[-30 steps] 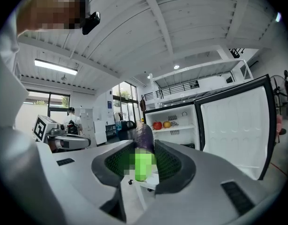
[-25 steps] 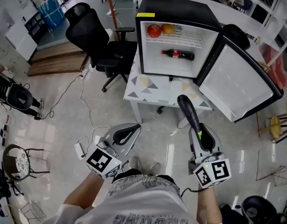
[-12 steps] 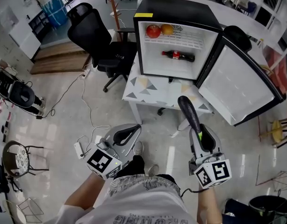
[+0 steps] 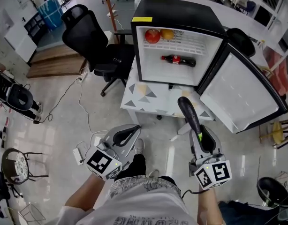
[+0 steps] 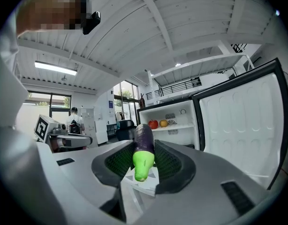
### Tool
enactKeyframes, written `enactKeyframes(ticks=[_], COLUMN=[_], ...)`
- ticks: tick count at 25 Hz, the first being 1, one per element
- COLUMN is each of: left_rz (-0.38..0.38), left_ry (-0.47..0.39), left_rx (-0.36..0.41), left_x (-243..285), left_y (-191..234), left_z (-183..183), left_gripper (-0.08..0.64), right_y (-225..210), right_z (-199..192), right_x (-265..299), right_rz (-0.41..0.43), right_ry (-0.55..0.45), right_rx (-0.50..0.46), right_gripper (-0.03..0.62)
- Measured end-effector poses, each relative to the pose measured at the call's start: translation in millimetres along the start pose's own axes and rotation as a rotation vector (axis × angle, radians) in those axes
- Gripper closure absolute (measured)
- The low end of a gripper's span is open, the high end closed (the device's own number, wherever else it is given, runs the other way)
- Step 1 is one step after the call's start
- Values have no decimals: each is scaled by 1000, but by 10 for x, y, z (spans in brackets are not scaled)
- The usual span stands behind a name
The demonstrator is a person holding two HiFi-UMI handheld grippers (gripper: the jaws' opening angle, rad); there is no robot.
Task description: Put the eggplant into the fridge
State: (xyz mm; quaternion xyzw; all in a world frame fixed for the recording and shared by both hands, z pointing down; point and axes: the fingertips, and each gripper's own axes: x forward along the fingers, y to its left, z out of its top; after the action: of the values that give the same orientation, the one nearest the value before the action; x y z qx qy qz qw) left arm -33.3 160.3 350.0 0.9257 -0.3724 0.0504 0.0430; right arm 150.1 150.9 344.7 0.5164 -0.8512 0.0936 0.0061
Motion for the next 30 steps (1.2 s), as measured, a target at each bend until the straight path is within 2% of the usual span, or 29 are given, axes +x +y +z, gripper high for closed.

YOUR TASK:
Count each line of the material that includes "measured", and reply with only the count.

SOLVED EXERCISE:
3